A identificação de todas as lesões relacionadas ao trauma ajudará a fornecer o contexto necessário para considerar a SCA. Se o paciente for intubado, a dor torna-se um fator imensurável, eliminando uma grande ferramenta na avaliação da SCA pelos médicos do pronto-socorro. No entanto, isso pode ser superado com alto índice de suspeição após a identificação cuidadosa de todas as lesões, conforme destacado acima. O monitoramento intracompartimental demonstrou auxiliar na decisão de realizar fasciotomia, como demonstrado por uma sensibilidade de 94%.
> Como melhorar?
- Relatório completo de todas as lesões.
- Pacientes intubados apresentam desafios especiais: exames não confiáveis, hipotensão relativa, paciente incapaz de vocalizar alterações.
- Consideração de confiança para diagnóstico e monitoramento de PIC
Mesmo a partir desses exemplos específicos, uma infinidade de armadilhas são aparentes para o médico de emergência. Além disso, a falta de ferramentas úteis de triagem, problemas de sistemas e outros vieses cognitivos aumentam a complexidade da SCA.

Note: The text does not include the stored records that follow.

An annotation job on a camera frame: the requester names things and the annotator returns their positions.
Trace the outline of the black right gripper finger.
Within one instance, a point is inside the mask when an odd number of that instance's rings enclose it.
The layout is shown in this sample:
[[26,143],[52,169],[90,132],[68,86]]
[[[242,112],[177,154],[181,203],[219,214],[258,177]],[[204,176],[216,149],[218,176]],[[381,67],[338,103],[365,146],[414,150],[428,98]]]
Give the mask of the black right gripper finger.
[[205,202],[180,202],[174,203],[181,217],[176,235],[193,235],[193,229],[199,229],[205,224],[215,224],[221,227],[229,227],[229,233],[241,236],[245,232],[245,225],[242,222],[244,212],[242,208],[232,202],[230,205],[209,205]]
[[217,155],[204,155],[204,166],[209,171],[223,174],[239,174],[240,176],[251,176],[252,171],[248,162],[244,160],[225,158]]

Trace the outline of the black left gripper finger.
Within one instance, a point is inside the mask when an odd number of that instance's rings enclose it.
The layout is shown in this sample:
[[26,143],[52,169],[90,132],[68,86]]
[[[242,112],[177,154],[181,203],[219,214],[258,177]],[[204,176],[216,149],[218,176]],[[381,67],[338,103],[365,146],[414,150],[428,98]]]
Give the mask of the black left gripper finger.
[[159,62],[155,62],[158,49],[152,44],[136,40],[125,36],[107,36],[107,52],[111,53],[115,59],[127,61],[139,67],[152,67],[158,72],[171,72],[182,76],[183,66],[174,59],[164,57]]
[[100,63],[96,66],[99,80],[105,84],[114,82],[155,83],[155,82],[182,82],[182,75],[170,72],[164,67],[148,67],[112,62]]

Embora os consultores possam decidir sobre o diagnóstico e gestão definitivos, a vigilância é crucial. O médico de emergência deve fornecer um exame inicial confiável, considerar esse diagnóstico, reavaliar a dor crescente e, o mais importante, buscar uma defesa agressiva e tratamento do paciente.
Tratamento/complicações |
O manejo da SCA é menos difícil do que o diagnóstico. Conforme discutido anteriormente, pressões absolutas >30 mmHg podem ser uma indicação para fasciotomia de urgência. No entanto, pressões ambíguas podem fornecer informações básicas para a equipe de admissão.

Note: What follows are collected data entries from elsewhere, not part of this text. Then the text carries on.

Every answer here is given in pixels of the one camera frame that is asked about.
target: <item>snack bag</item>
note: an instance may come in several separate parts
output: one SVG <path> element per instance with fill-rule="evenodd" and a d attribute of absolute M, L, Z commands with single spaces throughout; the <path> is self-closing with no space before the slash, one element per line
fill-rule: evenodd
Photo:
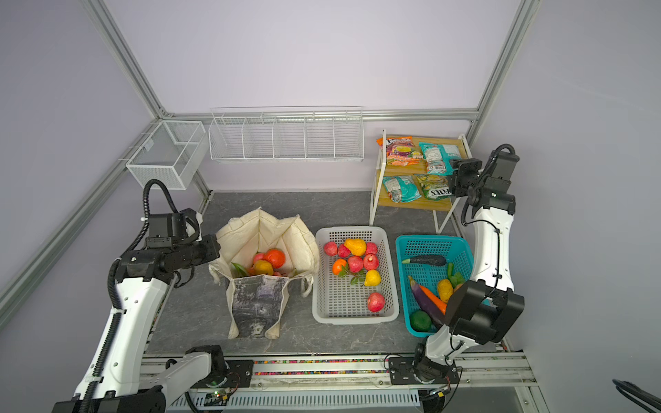
<path fill-rule="evenodd" d="M 461 159 L 457 145 L 420 142 L 420 149 L 427 160 L 428 174 L 452 175 L 454 169 L 450 166 L 450 159 Z"/>
<path fill-rule="evenodd" d="M 422 196 L 410 175 L 386 176 L 383 178 L 383 186 L 393 202 L 411 202 Z"/>
<path fill-rule="evenodd" d="M 446 177 L 440 175 L 423 174 L 416 174 L 415 177 L 420 183 L 424 197 L 428 200 L 442 200 L 451 195 Z"/>
<path fill-rule="evenodd" d="M 379 146 L 383 145 L 383 138 L 376 141 Z M 422 159 L 422 153 L 413 145 L 411 136 L 390 137 L 385 140 L 385 154 L 388 165 L 405 167 L 415 165 Z"/>

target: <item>wooden shelf board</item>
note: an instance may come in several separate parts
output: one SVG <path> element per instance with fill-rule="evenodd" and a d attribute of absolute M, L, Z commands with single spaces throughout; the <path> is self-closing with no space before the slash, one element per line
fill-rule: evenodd
<path fill-rule="evenodd" d="M 413 143 L 416 145 L 417 149 L 420 150 L 420 142 L 427 143 L 436 143 L 438 145 L 457 145 L 459 148 L 459 153 L 461 157 L 466 159 L 468 156 L 466 150 L 463 147 L 463 143 L 460 139 L 446 139 L 446 138 L 437 138 L 437 137 L 413 137 Z M 400 176 L 400 175 L 415 175 L 415 174 L 426 174 L 427 173 L 427 162 L 424 159 L 420 160 L 420 163 L 415 165 L 407 165 L 405 167 L 397 167 L 393 165 L 386 165 L 384 176 Z M 430 211 L 449 211 L 452 207 L 452 203 L 449 198 L 440 201 L 428 200 L 424 197 L 422 189 L 417 179 L 414 178 L 416 185 L 418 186 L 418 191 L 420 195 L 423 195 L 422 198 L 419 198 L 413 202 L 393 202 L 388 197 L 388 191 L 386 191 L 384 186 L 381 186 L 381 193 L 379 195 L 380 206 L 390 206 L 396 208 L 411 208 L 411 209 L 427 209 Z"/>
<path fill-rule="evenodd" d="M 395 208 L 428 209 L 430 211 L 448 212 L 450 210 L 450 207 L 452 206 L 452 203 L 450 202 L 449 198 L 440 201 L 432 201 L 432 200 L 428 200 L 424 196 L 422 198 L 418 198 L 413 202 L 393 202 L 388 197 L 388 191 L 386 191 L 385 188 L 382 188 L 381 193 L 379 195 L 379 206 L 391 206 Z"/>

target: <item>white wire basket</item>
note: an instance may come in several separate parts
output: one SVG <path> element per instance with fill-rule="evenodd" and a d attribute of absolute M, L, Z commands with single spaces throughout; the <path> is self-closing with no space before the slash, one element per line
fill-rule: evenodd
<path fill-rule="evenodd" d="M 312 315 L 315 320 L 329 324 L 376 324 L 395 320 L 399 315 L 399 300 L 385 231 L 379 227 L 330 227 L 318 230 L 315 238 L 320 251 L 329 241 L 341 245 L 347 238 L 375 243 L 379 258 L 377 271 L 381 275 L 381 283 L 377 286 L 352 285 L 351 276 L 340 278 L 332 273 L 332 265 L 339 257 L 329 257 L 322 252 L 319 273 L 313 283 Z M 385 299 L 385 306 L 378 313 L 367 308 L 372 293 L 379 293 Z"/>
<path fill-rule="evenodd" d="M 142 186 L 158 179 L 170 190 L 185 190 L 207 152 L 207 139 L 201 122 L 162 120 L 126 167 Z"/>
<path fill-rule="evenodd" d="M 362 161 L 364 140 L 359 110 L 222 112 L 209 126 L 211 158 L 220 163 Z"/>

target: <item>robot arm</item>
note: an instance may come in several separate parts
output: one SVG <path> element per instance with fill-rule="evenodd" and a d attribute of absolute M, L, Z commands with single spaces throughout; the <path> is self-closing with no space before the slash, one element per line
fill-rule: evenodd
<path fill-rule="evenodd" d="M 163 189 L 172 213 L 150 213 L 154 184 Z M 53 412 L 163 412 L 198 381 L 221 383 L 226 377 L 220 346 L 202 346 L 148 383 L 139 381 L 149 331 L 175 274 L 215 260 L 220 250 L 215 235 L 200 236 L 201 215 L 192 209 L 177 211 L 162 182 L 145 185 L 143 204 L 140 234 L 110 268 L 112 309 L 92 364 L 73 399 L 56 403 Z M 147 230 L 144 248 L 134 250 Z"/>
<path fill-rule="evenodd" d="M 467 197 L 461 223 L 475 226 L 475 260 L 470 280 L 447 303 L 446 325 L 416 349 L 413 366 L 422 381 L 445 377 L 454 358 L 466 349 L 501 341 L 524 309 L 524 298 L 514 293 L 509 266 L 516 201 L 507 189 L 518 160 L 514 148 L 505 144 L 491 153 L 481 172 L 478 159 L 453 161 L 449 187 L 456 197 Z M 469 206 L 473 220 L 467 222 Z"/>

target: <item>wire basket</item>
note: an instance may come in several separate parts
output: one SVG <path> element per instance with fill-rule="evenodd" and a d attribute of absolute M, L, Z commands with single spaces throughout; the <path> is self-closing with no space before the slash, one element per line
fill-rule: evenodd
<path fill-rule="evenodd" d="M 395 320 L 399 315 L 399 302 L 385 231 L 379 227 L 330 227 L 318 230 L 315 237 L 320 250 L 329 241 L 341 245 L 347 238 L 375 243 L 379 258 L 377 271 L 381 275 L 381 283 L 377 286 L 351 285 L 351 276 L 339 278 L 332 273 L 332 265 L 339 257 L 321 254 L 319 273 L 313 283 L 312 315 L 315 320 L 329 324 L 376 324 Z M 368 297 L 372 293 L 379 293 L 385 299 L 385 306 L 378 313 L 367 308 Z"/>
<path fill-rule="evenodd" d="M 162 120 L 126 163 L 140 185 L 158 179 L 170 190 L 185 190 L 207 151 L 201 122 Z"/>
<path fill-rule="evenodd" d="M 402 264 L 402 260 L 423 254 L 439 254 L 448 262 L 454 264 L 454 272 L 461 272 L 464 280 L 468 280 L 473 272 L 473 254 L 468 242 L 460 237 L 446 237 L 443 235 L 402 235 L 395 240 L 397 249 L 397 266 L 399 268 L 399 283 L 402 289 L 402 302 L 404 305 L 404 318 L 408 331 L 416 337 L 431 336 L 436 332 L 432 325 L 429 332 L 413 330 L 410 315 L 420 309 L 413 297 L 408 277 L 411 276 L 420 285 L 436 293 L 436 286 L 440 280 L 447 278 L 447 265 L 442 267 L 425 264 Z"/>
<path fill-rule="evenodd" d="M 223 113 L 209 126 L 211 158 L 246 161 L 361 161 L 360 111 Z"/>

Feito o diagnóstico ou descartada a suspeita, será necessária uma interconsulta cirúrgica imediata. Se possível, coloque o membro ao nível do coração ou ligeiramente dependente. Em caso de imobilização, remova ou bivalve imediatamente o gesso ou tala para descomprimir o compartimento.
As complicações da SCA incluem rabdomiólise, hipercalemia e lesão renal aguda.
No cenário de suspeita de SCA, painel metabólico básico, creatinina quinase (CPK), urinálise e eletrocardiograma são apropriados para detectar essas complicações. Compartimentos maiores (lombar, membros inferiores) contribuirão proporcionalmente mais para essas complicações, causando graus mais elevados de rabdomiólise.
Têm um índice de suspeita mais alto em pacientes com doença renal pré-existente ou histórico de insuficiência renal. O monitoramento da produção de urina pode não ser de benefício imediato, mas pode ajudar a equipe de internação a monitorar o estado dos líquidos.
A ressuscitação volêmica agressiva pode ser necessária por dois motivos:
- O tratamento da rabdomiólise e subsequente lesão renal aguda.
- Aumentar as pressões do compartimento vascular em pacientes hipotensos para aumentar o limiar para SCA.
Finalmente, trate a dor com analgésicos opióides e não opióides. Evite cetorolaco ou AINEs devido à possível deterioração da função renal.